**What the task asks**
Reproduce precisely the lines between the start of the data below and the line with "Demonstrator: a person", both included.

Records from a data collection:
···
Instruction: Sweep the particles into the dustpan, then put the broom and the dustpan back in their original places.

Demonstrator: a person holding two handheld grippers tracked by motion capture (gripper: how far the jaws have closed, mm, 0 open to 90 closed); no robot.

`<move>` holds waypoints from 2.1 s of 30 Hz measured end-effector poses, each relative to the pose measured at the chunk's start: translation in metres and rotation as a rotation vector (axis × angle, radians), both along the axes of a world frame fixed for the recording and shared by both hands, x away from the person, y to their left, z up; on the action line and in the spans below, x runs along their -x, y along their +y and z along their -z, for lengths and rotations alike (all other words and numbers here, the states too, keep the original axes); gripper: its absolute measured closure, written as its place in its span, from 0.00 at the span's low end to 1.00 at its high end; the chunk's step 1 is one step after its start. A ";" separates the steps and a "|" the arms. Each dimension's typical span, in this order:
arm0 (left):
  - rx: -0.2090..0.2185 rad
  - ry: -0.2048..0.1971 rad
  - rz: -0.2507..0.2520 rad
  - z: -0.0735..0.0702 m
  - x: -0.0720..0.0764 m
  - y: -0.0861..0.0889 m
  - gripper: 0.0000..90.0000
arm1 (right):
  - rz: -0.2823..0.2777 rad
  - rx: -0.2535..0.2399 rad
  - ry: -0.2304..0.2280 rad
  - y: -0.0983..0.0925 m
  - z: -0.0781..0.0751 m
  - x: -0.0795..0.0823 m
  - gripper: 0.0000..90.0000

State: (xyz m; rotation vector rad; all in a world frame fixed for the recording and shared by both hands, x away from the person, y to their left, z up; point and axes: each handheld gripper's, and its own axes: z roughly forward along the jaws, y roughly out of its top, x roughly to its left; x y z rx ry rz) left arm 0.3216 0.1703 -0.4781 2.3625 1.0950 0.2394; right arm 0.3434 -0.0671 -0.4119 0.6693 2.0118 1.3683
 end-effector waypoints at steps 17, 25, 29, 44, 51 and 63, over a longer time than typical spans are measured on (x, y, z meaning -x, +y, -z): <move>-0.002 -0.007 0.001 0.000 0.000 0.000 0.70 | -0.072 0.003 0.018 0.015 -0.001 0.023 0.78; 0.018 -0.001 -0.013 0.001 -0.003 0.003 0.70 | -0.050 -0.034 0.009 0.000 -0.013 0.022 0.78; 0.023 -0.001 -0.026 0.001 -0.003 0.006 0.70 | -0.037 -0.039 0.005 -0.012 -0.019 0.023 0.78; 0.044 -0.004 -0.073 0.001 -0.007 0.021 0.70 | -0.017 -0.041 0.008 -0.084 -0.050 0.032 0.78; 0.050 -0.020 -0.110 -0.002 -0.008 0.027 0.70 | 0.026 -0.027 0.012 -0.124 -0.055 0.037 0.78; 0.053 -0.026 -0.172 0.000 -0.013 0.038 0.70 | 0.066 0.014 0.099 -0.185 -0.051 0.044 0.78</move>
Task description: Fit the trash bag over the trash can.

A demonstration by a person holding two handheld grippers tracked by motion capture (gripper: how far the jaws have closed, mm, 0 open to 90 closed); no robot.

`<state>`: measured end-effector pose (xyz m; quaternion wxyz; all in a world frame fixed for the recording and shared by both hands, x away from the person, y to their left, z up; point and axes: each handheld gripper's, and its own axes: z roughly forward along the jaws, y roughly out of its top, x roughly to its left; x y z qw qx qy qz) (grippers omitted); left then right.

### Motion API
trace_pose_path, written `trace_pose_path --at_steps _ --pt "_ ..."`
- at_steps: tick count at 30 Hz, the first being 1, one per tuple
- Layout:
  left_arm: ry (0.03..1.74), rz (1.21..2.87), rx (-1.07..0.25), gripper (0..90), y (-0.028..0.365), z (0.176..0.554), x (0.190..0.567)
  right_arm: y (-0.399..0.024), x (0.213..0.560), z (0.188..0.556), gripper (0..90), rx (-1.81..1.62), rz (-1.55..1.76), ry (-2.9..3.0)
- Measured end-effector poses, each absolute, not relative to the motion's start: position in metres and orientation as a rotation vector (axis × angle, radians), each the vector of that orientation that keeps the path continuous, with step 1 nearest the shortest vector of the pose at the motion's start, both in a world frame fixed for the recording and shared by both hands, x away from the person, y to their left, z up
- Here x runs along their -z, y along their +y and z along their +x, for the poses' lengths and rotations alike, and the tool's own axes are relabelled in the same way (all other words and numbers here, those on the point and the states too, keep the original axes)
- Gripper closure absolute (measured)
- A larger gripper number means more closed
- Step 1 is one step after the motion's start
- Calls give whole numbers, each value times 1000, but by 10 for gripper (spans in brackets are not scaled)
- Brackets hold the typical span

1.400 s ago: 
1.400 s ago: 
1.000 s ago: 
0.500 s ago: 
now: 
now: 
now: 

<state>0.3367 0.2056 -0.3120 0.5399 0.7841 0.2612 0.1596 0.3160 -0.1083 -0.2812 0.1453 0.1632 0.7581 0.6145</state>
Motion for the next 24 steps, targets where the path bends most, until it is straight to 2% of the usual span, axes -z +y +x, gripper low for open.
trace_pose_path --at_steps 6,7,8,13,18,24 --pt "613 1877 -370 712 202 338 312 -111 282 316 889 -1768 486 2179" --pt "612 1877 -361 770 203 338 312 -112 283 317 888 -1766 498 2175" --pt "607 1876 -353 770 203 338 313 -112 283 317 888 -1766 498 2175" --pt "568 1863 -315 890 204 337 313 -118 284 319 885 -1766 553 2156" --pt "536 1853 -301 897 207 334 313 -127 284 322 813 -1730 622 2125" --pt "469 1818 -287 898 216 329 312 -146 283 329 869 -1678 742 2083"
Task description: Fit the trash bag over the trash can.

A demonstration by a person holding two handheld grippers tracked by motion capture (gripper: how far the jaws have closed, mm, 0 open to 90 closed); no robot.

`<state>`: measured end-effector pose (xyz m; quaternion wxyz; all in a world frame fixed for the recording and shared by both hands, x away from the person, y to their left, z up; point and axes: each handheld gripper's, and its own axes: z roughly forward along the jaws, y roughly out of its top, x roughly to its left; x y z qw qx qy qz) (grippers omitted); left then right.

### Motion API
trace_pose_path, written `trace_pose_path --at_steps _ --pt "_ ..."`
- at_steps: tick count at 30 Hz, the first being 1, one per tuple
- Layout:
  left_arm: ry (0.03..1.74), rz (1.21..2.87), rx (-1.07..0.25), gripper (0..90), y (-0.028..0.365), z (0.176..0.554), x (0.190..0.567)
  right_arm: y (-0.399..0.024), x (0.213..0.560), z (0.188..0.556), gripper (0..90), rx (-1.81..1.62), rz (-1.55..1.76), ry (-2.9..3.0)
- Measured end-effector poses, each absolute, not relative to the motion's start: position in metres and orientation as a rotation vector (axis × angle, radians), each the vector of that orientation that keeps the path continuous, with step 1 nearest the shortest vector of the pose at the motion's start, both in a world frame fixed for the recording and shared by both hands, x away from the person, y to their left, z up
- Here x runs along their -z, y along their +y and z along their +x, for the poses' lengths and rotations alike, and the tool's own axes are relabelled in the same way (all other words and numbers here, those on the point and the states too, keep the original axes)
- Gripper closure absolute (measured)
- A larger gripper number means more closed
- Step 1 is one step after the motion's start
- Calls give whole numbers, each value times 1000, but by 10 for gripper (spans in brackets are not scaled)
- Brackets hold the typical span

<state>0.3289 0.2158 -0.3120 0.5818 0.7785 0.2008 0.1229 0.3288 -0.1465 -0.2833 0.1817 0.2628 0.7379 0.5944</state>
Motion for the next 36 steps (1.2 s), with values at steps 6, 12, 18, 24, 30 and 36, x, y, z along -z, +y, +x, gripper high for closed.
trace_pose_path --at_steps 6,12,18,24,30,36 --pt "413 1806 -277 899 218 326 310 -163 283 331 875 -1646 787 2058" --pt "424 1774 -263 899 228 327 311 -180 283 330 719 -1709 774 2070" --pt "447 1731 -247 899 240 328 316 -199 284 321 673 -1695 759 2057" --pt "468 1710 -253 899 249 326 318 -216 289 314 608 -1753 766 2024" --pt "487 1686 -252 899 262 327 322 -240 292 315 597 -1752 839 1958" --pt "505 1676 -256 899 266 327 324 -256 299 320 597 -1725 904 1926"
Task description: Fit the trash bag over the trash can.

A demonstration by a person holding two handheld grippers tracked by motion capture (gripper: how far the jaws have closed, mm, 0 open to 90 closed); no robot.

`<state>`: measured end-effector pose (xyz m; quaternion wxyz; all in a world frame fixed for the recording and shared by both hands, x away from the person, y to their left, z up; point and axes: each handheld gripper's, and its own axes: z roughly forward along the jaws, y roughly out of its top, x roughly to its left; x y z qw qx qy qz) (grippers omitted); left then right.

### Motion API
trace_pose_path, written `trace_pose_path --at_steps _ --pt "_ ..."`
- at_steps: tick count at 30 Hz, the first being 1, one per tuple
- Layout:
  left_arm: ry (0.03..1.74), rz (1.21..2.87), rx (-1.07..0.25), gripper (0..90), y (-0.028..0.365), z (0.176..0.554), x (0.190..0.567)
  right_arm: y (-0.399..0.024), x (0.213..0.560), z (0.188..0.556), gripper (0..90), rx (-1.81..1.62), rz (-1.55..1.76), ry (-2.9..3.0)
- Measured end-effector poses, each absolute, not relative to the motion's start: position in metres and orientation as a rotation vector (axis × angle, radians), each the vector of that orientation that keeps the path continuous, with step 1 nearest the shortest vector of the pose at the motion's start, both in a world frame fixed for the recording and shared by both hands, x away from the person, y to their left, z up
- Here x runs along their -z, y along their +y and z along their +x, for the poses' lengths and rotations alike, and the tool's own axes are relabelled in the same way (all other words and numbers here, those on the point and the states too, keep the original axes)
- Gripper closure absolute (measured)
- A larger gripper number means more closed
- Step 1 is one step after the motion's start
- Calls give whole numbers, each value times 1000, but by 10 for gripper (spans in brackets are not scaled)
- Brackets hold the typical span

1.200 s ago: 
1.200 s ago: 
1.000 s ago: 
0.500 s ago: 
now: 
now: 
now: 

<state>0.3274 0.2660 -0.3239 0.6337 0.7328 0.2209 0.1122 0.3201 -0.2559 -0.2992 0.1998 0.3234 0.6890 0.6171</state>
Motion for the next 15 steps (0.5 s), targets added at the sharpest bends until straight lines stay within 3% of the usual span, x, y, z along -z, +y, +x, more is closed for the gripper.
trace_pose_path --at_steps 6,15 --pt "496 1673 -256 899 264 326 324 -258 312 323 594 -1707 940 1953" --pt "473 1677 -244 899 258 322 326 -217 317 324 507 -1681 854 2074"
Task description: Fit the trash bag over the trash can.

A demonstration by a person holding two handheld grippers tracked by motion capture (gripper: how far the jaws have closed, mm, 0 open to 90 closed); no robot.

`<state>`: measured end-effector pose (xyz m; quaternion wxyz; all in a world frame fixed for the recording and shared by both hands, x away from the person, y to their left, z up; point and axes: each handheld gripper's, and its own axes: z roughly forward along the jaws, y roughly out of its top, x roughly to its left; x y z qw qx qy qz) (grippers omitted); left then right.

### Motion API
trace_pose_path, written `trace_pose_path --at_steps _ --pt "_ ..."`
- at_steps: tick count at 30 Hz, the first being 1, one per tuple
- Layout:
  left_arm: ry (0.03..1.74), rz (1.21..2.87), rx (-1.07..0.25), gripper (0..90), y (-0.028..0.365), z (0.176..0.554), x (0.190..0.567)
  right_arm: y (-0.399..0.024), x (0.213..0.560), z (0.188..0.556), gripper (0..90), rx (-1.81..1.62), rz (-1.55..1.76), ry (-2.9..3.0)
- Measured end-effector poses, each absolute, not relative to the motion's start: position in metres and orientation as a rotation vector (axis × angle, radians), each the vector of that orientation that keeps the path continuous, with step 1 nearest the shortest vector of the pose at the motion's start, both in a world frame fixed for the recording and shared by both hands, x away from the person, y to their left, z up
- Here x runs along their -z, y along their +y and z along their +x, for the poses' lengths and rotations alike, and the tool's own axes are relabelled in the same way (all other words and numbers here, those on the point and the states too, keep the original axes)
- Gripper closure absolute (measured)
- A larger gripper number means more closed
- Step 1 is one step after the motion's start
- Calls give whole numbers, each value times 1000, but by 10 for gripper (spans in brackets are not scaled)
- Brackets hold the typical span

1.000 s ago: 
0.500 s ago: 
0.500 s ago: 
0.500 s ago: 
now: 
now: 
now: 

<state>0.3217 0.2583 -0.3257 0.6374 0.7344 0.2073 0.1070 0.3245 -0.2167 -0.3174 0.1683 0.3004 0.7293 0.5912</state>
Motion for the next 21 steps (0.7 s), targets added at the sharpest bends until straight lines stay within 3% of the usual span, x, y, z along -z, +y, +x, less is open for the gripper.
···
**Written response**
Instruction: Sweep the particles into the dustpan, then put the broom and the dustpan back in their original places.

Demonstrator: a person holding two handheld grippers tracked by motion capture (gripper: how far the jaws have closed, mm, 0 open to 90 closed); no robot.

The answer has been fully written out.